Tuesday, June 22, 2010

I'm not afraid of looking stupid.

Actually, I have had a lot of practice looking stupid. But that's okay, because so far when the smoke has cleared I have ended up being right. When you go into a situation knowing that you are going to look stupid, you tend to spend the extra time making sure you ARE right.

Well, writing this blog has kind of lubed up my creative side and I have ideas for four books. Two are for children, one a merging of fantasy and reality and the last, kind of a guide to becoming a hippie. Unfortunately, they are trapped in the maze that is my mind. They just keep banging around and messing with everything else, but when I try to get them out, I totally seize up. It's not writer's block. Usually once I have my first sentence the rest just falls out. But, when I start to put a word on the paper, I realize how much I have riding on the effort. I'd have to compare it to when I buy a lotto ticket. I take forever to check and see if it's a winner.

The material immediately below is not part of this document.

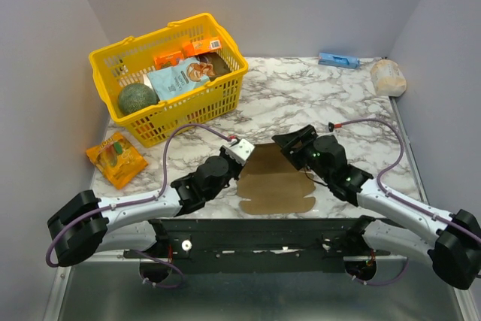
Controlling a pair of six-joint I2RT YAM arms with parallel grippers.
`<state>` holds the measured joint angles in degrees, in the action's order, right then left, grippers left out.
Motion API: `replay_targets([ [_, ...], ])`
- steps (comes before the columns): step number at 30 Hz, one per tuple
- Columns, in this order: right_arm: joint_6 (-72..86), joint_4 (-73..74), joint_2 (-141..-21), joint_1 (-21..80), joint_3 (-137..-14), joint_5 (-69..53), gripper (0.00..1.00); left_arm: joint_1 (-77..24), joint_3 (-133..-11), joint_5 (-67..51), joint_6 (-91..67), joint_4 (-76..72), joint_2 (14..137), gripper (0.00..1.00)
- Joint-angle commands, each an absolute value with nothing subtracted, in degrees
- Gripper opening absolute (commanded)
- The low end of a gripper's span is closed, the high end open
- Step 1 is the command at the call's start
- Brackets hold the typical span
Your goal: Fold the paper box
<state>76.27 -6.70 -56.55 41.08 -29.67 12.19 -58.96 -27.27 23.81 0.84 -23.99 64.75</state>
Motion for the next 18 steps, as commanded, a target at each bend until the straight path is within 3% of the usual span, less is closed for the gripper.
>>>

As long as I don't know, there is hope.

It's time to step up to the plate. I need a kick in the pants and I don't care if getting it makes me look stupid.

Yesterday afternoon, I e-mailed Oprah.com. I asked if someone there could read a little of my blog and give me a critique. It certainly made me feel stupid. But if it makes me better... if it gets me started... if I can get Mac and the little farm to be safe, then stupid is just fine with me. Stupid means you're actually out there risking something. Standing back and looking cool tends to be pretty worthless.

So, everyone, please, cross your fingers for me ... by the way, Oprah also publishes.